- **TASK**:
Transcribe the data exactly.

- **STUDY MATERIAL**:
═══

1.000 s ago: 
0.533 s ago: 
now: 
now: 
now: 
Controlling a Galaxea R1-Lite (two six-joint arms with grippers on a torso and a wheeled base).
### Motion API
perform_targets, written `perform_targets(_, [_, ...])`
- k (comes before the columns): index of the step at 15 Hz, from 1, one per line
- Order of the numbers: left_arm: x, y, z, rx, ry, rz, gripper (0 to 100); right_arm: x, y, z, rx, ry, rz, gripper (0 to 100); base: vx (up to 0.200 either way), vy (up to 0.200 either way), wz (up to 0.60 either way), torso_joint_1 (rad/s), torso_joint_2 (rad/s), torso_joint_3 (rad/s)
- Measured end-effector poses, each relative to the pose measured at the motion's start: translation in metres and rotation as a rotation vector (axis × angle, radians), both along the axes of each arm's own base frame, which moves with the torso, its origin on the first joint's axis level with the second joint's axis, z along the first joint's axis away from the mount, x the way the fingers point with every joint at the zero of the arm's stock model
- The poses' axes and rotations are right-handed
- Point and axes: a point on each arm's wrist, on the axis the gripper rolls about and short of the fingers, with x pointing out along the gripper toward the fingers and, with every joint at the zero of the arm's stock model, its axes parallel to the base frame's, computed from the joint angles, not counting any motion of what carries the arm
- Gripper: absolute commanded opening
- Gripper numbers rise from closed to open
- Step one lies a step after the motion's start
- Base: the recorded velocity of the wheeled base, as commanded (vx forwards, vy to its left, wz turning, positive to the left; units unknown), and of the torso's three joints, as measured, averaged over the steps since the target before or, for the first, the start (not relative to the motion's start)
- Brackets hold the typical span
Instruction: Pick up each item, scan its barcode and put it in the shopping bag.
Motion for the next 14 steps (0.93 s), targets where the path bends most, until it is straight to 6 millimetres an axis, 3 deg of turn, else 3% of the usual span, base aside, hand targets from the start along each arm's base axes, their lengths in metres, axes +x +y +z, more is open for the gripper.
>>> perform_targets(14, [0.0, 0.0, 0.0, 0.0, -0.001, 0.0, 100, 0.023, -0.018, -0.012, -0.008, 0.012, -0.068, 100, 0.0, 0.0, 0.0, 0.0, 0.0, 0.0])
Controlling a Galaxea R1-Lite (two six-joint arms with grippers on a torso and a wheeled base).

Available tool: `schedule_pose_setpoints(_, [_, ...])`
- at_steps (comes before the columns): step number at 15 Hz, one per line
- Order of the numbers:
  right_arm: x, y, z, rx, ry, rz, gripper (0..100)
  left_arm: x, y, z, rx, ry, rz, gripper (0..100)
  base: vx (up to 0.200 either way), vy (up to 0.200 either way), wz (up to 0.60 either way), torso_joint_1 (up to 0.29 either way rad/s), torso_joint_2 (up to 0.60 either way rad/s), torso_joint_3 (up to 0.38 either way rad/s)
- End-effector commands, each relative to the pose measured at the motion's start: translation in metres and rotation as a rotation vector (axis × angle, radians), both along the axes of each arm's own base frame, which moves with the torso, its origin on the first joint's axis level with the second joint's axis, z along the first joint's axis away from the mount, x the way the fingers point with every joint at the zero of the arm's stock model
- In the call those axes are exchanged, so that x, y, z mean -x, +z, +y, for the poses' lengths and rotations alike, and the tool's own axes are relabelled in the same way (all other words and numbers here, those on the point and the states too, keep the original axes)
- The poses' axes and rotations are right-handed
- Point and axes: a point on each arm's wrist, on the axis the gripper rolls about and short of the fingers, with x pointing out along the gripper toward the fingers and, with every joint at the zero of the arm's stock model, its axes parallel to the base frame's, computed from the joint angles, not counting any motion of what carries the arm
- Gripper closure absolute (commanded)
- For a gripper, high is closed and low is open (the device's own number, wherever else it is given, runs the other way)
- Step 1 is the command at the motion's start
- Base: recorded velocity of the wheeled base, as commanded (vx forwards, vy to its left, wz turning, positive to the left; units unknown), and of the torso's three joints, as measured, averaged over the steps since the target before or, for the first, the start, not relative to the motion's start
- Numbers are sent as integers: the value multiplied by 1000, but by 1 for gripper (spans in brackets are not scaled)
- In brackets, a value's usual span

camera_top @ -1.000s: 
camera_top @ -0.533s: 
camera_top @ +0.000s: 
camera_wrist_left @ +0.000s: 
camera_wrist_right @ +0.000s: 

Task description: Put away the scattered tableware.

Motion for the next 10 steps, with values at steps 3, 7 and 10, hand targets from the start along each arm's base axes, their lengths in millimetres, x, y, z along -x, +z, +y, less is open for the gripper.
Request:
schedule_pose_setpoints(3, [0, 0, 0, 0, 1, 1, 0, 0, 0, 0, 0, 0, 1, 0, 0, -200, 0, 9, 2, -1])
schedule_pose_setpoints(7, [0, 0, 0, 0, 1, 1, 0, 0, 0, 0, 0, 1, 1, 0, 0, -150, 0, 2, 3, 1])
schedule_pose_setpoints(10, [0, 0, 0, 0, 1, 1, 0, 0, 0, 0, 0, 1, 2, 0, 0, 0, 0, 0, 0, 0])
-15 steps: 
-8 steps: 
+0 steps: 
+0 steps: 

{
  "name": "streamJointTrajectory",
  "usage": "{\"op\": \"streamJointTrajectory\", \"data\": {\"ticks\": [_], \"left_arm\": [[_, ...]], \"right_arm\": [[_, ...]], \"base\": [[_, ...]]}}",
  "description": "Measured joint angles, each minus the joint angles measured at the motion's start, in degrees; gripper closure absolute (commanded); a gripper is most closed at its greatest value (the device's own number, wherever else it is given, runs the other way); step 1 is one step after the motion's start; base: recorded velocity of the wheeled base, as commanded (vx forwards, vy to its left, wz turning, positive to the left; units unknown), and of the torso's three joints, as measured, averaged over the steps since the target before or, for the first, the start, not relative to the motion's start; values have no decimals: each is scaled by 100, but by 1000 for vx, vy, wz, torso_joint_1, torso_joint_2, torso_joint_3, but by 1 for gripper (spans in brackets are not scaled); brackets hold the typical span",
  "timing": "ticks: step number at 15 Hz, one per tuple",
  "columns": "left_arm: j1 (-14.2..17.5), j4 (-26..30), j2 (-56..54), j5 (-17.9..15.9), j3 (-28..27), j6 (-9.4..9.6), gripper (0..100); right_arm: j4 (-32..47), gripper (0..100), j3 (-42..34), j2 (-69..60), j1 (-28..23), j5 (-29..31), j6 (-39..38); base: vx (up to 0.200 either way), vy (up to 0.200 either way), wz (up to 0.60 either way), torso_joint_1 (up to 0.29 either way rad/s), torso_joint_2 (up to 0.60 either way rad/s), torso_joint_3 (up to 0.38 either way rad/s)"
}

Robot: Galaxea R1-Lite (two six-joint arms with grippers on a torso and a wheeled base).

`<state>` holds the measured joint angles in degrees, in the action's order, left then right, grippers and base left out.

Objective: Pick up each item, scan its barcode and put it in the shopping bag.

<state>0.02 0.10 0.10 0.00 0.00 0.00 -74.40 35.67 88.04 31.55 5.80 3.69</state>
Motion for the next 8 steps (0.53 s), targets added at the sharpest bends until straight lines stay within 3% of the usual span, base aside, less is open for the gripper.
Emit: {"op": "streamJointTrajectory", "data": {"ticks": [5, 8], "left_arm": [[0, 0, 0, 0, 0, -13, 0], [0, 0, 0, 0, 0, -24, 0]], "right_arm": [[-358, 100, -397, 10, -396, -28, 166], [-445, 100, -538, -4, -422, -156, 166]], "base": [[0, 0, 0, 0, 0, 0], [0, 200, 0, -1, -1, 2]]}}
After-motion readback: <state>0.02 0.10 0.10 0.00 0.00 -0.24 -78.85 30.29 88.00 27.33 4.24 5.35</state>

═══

- **WRITTEN ANSWER**:
1.000 s ago: 
0.533 s ago: 
now: 
now: 
now: 
Controlling a Galaxea R1-Lite (two six-joint arms with grippers on a torso and a wheeled base).
### Motion API
perform_targets, written `perform_targets(_, [_, ...])`
- k (comes before the columns): index of the step at 15 Hz, from 1, one per line
- Order of the numbers: left_arm: x, y, z, rx, ry, rz, gripper (0 to 100); right_arm: x, y, z, rx, ry, rz, gripper (0 to 100); base: vx (up to 0.200 either way), vy (up to 0.200 either way), wz (up to 0.60 either way), torso_joint_1 (rad/s), torso_joint_2 (rad/s), torso_joint_3 (rad/s)
- Measured end-effector poses, each relative to the pose measured at the motion's start: translation in metres and rotation as a rotation vector (axis × angle, radians), both along the axes of each arm's own base frame, which moves with the torso, its origin on the first joint's axis level with the second joint's axis, z along the first joint's axis away from the mount, x the way the fingers point with every joint at the zero of the arm's stock model
- The poses' axes and rotations are right-handed
- Point and axes: a point on each arm's wrist, on the axis the gripper rolls about and short of the fingers, with x pointing out along the gripper toward the fingers and, with every joint at the zero of the arm's stock model, its axes parallel to the base frame's, computed from the joint angles, not counting any motion of what carries the arm
- Gripper: absolute commanded opening
- Gripper numbers rise from closed to open
- Step one lies a step after the motion's start
- Base: the recorded velocity of the wheeled base, as commanded (vx forwards, vy to its left, wz turning, positive to the left; units unknown), and of the torso's three joints, as measured, averaged over the steps since the target before or, for the first, the start (not relative to the motion's start)
- Brackets hold the typical span
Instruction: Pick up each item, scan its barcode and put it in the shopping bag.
Motion for the next 14 steps (0.93 s), targets where the path bends most, until it is straight to 6 millimetres an axis, 3 deg of turn, else 3% of the usual span, base aside, hand targets from the start along each arm's base axes, their lengths in metres, axes +x +y +z, more is open for the gripper.
>>> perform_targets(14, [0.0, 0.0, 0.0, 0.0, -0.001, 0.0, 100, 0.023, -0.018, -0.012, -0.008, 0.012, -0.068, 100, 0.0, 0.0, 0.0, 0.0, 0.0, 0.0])
Controlling a Galaxea R1-Lite (two six-joint arms with grippers on a torso and a wheeled base).

Available tool: `schedule_pose_setpoints(_, [_, ...])`
- at_steps (comes before the columns): step number at 15 Hz, one per line
- Order of the numbers:
  right_arm: x, y, z, rx, ry, rz, gripper (0..100)
  left_arm: x, y, z, rx, ry, rz, gripper (0..100)
  base: vx (up to 0.200 either way), vy (up to 0.200 either way), wz (up to 0.60 either way), torso_joint_1 (up to 0.29 either way rad/s), torso_joint_2 (up to 0.60 either way rad/s), torso_joint_3 (up to 0.38 either way rad/s)
- End-effector commands, each relative to the pose measured at the motion's start: translation in metres and rotation as a rotation vector (axis × angle, radians), both along the axes of each arm's own base frame, which moves with the torso, its origin on the first joint's axis level with the second joint's axis, z along the first joint's axis away from the mount, x the way the fingers point with every joint at the zero of the arm's stock model
- In the call those axes are exchanged, so that x, y, z mean -x, +z, +y, for the poses' lengths and rotations alike, and the tool's own axes are relabelled in the same way (all other words and numbers here, those on the point and the states too, keep the original axes)
- The poses' axes and rotations are right-handed
- Point and axes: a point on each arm's wrist, on the axis the gripper rolls about and short of the fingers, with x pointing out along the gripper toward the fingers and, with every joint at the zero of the arm's stock model, its axes parallel to the base frame's, computed from the joint angles, not counting any motion of what carries the arm
- Gripper closure absolute (commanded)
- For a gripper, high is closed and low is open (the device's own number, wherever else it is given, runs the other way)
- Step 1 is the command at the motion's start
- Base: recorded velocity of the wheeled base, as commanded (vx forwards, vy to its left, wz turning, positive to the left; units unknown), and of the torso's three joints, as measured, averaged over the steps since the target before or, for the first, the start, not relative to the motion's start
- Numbers are sent as integers: the value multiplied by 1000, but by 1 for gripper (spans in brackets are not scaled)
- In brackets, a value's usual span

camera_top @ -1.000s: 
camera_top @ -0.533s: 
camera_top @ +0.000s: 
camera_wrist_left @ +0.000s: 
camera_wrist_right @ +0.000s: 

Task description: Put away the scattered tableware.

Motion for the next 10 steps, with values at steps 3, 7 and 10, hand targets from the start along each arm's base axes, their lengths in millimetres, x, y, z along -x, +z, +y, less is open for the gripper.
Request:
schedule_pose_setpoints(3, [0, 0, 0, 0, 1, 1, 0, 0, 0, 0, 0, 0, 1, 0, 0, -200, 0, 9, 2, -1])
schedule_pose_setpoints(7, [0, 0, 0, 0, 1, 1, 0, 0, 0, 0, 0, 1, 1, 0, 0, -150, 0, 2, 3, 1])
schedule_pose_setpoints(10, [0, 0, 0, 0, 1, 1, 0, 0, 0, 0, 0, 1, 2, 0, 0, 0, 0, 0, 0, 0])
-15 steps: 
-8 steps: 
+0 steps: 
+0 steps: 

{
  "name": "streamJointTrajectory",
  "usage": "{\"op\": \"streamJointTrajectory\", \"data\": {\"ticks\": [_], \"left_arm\": [[_, ...]], \"right_arm\": [[_, ...]], \"base\": [[_, ...]]}}",
  "description": "Measured joint angles, each minus the joint angles measured at the motion's start, in degrees; gripper closure absolute (commanded); a gripper is most closed at its greatest value (the device's own number, wherever else it is given, runs the other way); step 1 is one step after the motion's start; base: recorded velocity of the wheeled base, as commanded (vx forwards, vy to its left, wz turning, positive to the left; units unknown), and of the torso's three joints, as measured, averaged over the steps since the target before or, for the first, the start, not relative to the motion's start; values have no decimals: each is scaled by 100, but by 1000 for vx, vy, wz, torso_joint_1, torso_joint_2, torso_joint_3, but by 1 for gripper (spans in brackets are not scaled); brackets hold the typical span",
  "timing": "ticks: step number at 15 Hz, one per tuple",
  "columns": "left_arm: j1 (-14.2..17.5), j4 (-26..30), j2 (-56..54), j5 (-17.9..15.9), j3 (-28..27), j6 (-9.4..9.6), gripper (0..100); right_arm: j4 (-32..47), gripper (0..100), j3 (-42..34), j2 (-69..60), j1 (-28..23), j5 (-29..31), j6 (-39..38); base: vx (up to 0.200 either way), vy (up to 0.200 either way), wz (up to 0.60 either way), torso_joint_1 (up to 0.29 either way rad/s), torso_joint_2 (up to 0.60 either way rad/s), torso_joint_3 (up to 0.38 either way rad/s)"
}

Robot: Galaxea R1-Lite (two six-joint arms with grippers on a torso and a wheeled base).

`<state>` holds the measured joint angles in degrees, in the action's order, left then right, grippers and base left out.

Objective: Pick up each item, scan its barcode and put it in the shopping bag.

<state>0.02 0.10 0.10 0.00 0.00 0.00 -74.40 35.67 88.04 31.55 5.80 3.69</state>
Motion for the next 8 steps (0.53 s), targets added at the sharpest bends until straight lines stay within 3% of the usual span, base aside, less is open for the gripper.
Emit: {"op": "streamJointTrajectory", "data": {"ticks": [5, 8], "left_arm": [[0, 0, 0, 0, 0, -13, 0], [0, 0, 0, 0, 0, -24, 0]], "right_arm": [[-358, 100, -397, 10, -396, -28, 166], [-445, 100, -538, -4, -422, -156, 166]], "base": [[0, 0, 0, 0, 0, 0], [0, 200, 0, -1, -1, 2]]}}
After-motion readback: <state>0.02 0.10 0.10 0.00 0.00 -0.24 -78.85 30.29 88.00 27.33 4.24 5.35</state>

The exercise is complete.